Russell Brand doesn’t vote. Having been goaded about this by Jeremy Paxman on Newsnight in 2013, Brand wrote a book, Revolution, to show that he’s both right and in earnest. Many people are angered by others not voting, it’s a shibboleth of sorts, but Brand’s position seems reasonable to me; there are many causes for indignant scepticism in public life and much of it is a sham. I don’t share his seeming surprise, though, that wealth buys influence and that rich and powerful people generally want to protect and expand their wealth and power. You’d think someone on the threshold of middle-age (he’s 39) would have noticed a little earlier. This is what George Orwell published in 1941, when he was 38.
In England such concepts as justice, liberty and objective truth are still believed in. They may be illusions, but they are very powerful illusions. The belief in them influences conduct, national life is different because of them. In proof of which, look about you. Where are the rubber truncheons, where is the castor oil? The sword is still in the scabbard, and while it stays there corruption cannot go beyond a certain point. The English electoral system, for instance, is an all-but open fraud. In a dozen obvious ways it is gerrymandered in the interest of the moneyed class. But until some deep change has occurred in the public mind, it cannot become completely corrupt. You do not arrive at the polling booth to find men with revolvers telling you which way to vote, nor are the votes miscounted, nor is there any direct bribery. Even hypocrisy is a powerful safeguard. The hanging judge, that evil old man in scarlet robe and horsehair wig, whom nothing short of dynamite will ever teach what century he is living in, but who will at any rate interpret the law according to the books and will in no circumstances take a money bribe, is one of the symbolic figures of England. He is a symbol of the strange mixture of reality and illusion, democracy and privilege, humbug and decency, the subtle network of compromises, by which the nation keeps itself in its familiar shape.
When this was published the Nazi–Soviet pact was still in force and it was hard to see a future not dominated by malign tyranny of one sort or another. This wasn’t ISIS at a safe enough distance to be sympathised with; Orwell opened his essay ‘As I write, highly civilised human beings are flying overhead, trying to kill me.’ There’s no rage, hate or suspension of critical faculties and his essay is a model of writing about the world as it is while having a strong view about how it ought to be. It’s not a denial of wrongs and it’s not a call to revolution.
Orwell, as you probably know, was an old Etonian (real name: Eric Arthur Blair) who rejected much of his privileged inheritance to investigate and campaign against poverty. He set out to experience for himself what it was like to be poor, living in London’s East End and as a tramp for periods. Sometimes his reputation seems overblown and he was neither infallible nor saintly, but it’s hard to doubt his integrity and the coherence of his moral and intellectual positions, while his opinions were almost always interesting and illuminating.

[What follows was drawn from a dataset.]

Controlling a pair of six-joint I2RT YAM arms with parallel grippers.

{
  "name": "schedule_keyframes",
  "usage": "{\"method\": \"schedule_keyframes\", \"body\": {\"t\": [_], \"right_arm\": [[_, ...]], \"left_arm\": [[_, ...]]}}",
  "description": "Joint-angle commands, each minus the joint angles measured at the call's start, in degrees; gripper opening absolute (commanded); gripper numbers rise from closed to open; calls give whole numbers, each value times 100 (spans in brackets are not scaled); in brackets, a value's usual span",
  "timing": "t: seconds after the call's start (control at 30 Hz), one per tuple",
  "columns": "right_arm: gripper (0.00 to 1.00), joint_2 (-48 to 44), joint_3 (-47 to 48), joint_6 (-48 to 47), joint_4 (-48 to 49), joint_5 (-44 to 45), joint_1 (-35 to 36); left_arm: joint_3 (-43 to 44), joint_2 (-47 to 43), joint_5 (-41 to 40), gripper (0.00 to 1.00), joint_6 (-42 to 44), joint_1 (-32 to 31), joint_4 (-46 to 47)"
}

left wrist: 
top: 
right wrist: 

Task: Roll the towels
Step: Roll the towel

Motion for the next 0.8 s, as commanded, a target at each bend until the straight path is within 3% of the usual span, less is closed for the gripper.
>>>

Then there’s Russell Brand. For what it’s worth, I think he is sincere, but it’s not enough to be sincere, you must have something to say, otherwise it’s just vanity publishing. He says he’s prepared to die for his beliefs, but why would anyone kill him on their account? They won’t be trembling in the boardrooms, parliaments and palaces as his words ring out: ‘The spiritual Revolution, the Revolution we are about to realise, will be fast because the organisms are in place; all that needs to shift is consciousness, and that moves rapidly.’
Oh aye?
Very interesting comparison, Paul. I’m afraid I’m not so generous towards Mr Brand as you. It seems to me that young people, who are most likely to follow him, are suffering the worst of our current malaise and need to be encouraged to vote. The agenda is skewed towards those of us who are further into middle age than Brand – or older- and will remain so as long as politicians court us
Point taken, though I wonder how much real influence he will have on voting. I also wonder how much his book will actually be read. An ephemeral marketing and commercial triumph, I’d guess.